- [Task to complete]
Write out, from the entries below, exactly the lines that run between the lines holding "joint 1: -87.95" and "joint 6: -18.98", inclusive, and stop there.

- [Provided information]
◇ ◇ ◇ ◇ ◇ ◇ ◇
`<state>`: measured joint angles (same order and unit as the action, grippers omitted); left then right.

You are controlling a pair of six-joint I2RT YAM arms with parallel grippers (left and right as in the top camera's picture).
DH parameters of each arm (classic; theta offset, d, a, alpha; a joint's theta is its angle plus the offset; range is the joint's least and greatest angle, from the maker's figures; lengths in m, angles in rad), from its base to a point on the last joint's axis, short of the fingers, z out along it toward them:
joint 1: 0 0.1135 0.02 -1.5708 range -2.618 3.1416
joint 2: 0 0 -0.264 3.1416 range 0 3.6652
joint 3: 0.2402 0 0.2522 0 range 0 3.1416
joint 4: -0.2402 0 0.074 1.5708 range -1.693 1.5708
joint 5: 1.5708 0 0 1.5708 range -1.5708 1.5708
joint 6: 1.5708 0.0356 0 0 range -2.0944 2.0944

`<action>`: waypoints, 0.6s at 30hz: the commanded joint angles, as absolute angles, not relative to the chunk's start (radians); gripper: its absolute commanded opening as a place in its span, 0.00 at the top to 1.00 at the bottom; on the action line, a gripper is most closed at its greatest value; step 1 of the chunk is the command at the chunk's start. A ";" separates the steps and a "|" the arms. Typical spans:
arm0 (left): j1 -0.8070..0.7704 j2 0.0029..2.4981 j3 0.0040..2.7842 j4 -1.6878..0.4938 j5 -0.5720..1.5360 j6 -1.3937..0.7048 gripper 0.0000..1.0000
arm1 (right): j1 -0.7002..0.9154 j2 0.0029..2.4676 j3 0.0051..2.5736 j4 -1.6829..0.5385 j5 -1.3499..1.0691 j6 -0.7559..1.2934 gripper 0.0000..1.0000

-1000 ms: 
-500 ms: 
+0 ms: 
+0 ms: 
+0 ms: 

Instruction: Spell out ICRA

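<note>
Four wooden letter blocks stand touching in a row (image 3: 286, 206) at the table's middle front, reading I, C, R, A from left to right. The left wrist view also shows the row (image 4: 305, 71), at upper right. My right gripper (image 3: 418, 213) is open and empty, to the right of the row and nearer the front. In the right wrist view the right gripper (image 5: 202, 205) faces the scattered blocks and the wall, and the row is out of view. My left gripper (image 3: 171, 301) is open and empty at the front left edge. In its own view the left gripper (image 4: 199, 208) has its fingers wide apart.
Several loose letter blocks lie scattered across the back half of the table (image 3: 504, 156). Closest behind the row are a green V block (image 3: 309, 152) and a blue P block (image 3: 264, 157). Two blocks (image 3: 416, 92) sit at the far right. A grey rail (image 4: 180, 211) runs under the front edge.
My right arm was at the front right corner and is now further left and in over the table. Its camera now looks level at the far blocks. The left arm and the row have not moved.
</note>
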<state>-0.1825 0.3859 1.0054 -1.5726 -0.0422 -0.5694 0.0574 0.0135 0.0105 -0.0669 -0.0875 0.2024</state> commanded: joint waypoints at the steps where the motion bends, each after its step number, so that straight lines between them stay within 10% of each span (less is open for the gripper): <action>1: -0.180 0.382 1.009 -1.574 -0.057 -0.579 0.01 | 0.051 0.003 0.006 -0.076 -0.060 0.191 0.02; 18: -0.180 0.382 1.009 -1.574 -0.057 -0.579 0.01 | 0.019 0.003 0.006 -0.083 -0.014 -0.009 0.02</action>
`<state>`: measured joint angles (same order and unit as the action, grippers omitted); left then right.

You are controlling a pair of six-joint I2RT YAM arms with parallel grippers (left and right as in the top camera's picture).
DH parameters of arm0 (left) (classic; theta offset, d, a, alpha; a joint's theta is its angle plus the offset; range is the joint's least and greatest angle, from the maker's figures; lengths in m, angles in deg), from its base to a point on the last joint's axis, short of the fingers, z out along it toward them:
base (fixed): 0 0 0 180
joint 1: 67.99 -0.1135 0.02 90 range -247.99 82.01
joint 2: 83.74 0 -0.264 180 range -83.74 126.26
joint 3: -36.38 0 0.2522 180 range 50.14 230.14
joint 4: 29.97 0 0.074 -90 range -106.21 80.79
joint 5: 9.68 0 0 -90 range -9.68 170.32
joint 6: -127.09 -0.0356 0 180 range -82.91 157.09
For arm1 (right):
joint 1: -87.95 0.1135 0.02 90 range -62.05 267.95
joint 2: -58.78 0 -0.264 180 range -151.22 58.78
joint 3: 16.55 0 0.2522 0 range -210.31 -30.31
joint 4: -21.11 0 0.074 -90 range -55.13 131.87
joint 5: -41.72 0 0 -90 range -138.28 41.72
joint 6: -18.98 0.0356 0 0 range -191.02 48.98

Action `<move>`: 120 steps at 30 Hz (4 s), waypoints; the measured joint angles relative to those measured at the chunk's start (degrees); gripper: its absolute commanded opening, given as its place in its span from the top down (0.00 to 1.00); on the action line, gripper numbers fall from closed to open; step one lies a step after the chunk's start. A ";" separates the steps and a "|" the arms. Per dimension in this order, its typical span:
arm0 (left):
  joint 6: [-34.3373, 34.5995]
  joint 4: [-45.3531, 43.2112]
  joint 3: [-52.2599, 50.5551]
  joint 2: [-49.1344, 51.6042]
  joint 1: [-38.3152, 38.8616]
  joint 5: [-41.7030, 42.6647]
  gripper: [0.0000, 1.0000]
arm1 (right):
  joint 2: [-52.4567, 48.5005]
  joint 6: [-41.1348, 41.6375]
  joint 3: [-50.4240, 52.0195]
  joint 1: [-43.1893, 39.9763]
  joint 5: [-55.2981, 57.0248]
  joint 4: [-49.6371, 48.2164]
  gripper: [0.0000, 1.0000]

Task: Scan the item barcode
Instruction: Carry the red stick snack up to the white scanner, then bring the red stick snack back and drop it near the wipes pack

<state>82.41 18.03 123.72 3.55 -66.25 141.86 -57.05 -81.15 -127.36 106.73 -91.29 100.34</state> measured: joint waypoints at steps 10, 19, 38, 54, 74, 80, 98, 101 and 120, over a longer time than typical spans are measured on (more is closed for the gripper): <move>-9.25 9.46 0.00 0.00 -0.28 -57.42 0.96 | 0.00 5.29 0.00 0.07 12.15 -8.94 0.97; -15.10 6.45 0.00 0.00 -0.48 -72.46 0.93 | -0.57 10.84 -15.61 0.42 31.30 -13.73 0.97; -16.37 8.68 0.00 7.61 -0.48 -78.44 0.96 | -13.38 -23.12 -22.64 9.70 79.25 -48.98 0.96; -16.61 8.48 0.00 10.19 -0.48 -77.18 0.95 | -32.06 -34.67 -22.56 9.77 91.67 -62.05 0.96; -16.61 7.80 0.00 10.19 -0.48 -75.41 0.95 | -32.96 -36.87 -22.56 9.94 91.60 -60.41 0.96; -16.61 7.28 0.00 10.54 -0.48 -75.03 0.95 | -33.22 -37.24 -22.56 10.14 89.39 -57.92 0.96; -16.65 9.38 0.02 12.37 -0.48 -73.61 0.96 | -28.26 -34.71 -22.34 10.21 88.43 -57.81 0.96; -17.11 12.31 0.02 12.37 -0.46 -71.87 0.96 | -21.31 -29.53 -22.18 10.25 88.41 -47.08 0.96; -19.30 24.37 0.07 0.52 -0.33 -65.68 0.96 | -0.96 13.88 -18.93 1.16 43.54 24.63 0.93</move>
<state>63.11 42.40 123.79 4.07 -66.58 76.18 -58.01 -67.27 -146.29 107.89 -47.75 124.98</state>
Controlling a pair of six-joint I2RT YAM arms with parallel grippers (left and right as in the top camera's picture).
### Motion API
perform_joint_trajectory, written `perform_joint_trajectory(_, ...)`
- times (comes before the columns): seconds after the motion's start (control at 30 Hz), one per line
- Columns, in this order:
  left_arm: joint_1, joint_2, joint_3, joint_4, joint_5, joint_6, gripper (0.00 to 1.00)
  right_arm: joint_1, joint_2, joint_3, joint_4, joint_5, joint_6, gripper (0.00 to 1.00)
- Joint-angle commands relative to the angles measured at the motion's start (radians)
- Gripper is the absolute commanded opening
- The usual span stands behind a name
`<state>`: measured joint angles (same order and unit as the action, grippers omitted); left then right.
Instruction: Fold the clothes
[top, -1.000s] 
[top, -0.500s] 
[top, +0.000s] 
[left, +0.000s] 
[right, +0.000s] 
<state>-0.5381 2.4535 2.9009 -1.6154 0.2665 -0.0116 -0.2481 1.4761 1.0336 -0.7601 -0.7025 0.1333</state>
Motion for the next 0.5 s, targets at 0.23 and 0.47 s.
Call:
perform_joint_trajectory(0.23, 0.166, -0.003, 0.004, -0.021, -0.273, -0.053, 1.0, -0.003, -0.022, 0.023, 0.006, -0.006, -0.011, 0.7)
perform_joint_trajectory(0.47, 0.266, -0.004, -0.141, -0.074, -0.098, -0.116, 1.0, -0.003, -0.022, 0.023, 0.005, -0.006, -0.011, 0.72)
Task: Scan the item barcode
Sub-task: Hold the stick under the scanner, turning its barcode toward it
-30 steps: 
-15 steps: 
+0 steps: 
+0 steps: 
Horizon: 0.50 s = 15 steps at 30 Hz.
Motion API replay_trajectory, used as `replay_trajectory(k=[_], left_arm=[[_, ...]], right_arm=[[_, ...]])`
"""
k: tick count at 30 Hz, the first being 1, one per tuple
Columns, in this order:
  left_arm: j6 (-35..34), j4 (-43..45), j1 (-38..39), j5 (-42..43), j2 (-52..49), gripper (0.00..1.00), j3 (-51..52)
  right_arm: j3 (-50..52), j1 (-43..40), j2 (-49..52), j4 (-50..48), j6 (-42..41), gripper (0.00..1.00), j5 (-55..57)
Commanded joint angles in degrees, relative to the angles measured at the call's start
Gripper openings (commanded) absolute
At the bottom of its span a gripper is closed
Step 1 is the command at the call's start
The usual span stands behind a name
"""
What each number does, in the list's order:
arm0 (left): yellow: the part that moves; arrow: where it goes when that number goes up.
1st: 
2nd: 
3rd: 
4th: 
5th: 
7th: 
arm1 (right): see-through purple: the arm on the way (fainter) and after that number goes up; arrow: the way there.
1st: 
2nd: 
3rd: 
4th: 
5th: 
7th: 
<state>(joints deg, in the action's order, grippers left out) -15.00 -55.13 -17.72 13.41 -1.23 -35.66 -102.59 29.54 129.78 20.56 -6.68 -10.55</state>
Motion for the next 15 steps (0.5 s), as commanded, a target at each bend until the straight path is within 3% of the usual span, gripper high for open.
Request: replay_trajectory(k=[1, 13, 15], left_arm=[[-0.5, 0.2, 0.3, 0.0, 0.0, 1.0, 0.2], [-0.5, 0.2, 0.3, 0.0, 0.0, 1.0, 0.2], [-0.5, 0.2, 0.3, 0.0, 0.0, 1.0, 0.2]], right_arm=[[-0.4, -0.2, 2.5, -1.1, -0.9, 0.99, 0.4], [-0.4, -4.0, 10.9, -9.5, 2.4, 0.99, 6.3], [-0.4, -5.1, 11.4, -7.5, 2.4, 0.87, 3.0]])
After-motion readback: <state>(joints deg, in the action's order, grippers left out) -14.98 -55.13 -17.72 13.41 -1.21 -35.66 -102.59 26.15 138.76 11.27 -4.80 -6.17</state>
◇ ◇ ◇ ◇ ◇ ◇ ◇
- [Solution to the problem]
joint 1: -87.95 0.1135 0.02 90 range -62.05 267.95
joint 2: -58.78 0 -0.264 180 range -151.22 58.78
joint 3: 16.55 0 0.2522 0 range -210.31 -30.31
joint 4: -21.11 0 0.074 -90 range -55.13 131.87
joint 5: -41.72 0 0 -90 range -138.28 41.72
joint 6: -18.98 0.0356 0 0 range -191.02 48.98

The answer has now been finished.